__TASK REQUIREMENTS__.
Say how many lines of the listing below include the word "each", with no other output.

+++ DATA

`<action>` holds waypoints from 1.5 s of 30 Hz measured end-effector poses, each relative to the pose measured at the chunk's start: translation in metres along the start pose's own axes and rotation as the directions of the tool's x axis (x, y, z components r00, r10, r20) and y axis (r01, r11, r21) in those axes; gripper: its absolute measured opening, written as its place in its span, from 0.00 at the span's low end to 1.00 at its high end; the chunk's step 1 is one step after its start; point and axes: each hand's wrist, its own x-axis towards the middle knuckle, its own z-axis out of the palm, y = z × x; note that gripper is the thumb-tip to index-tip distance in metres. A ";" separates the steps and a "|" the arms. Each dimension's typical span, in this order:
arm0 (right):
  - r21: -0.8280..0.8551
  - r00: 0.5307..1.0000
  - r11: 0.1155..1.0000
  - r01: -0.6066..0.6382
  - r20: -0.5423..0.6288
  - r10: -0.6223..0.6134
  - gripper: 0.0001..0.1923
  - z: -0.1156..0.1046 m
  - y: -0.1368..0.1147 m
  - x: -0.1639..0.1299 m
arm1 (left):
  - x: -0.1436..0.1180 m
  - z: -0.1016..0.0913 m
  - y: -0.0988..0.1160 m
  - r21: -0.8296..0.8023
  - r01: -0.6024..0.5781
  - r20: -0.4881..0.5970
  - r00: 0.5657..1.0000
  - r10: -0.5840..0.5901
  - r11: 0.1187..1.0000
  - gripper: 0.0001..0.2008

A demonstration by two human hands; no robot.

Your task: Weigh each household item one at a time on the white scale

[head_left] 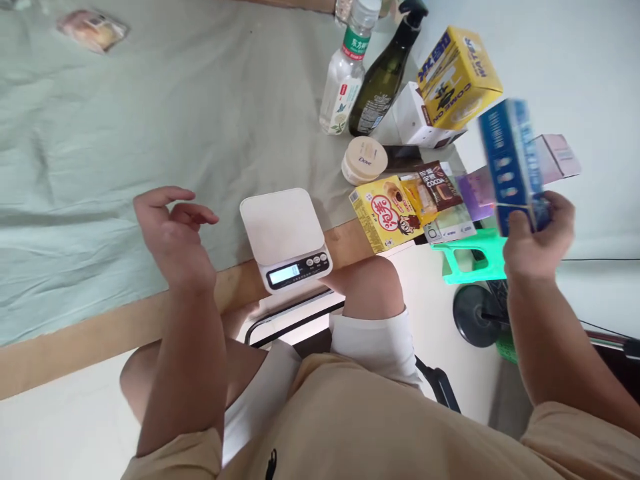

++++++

__RESPONSE TO THE EXERCISE__.
2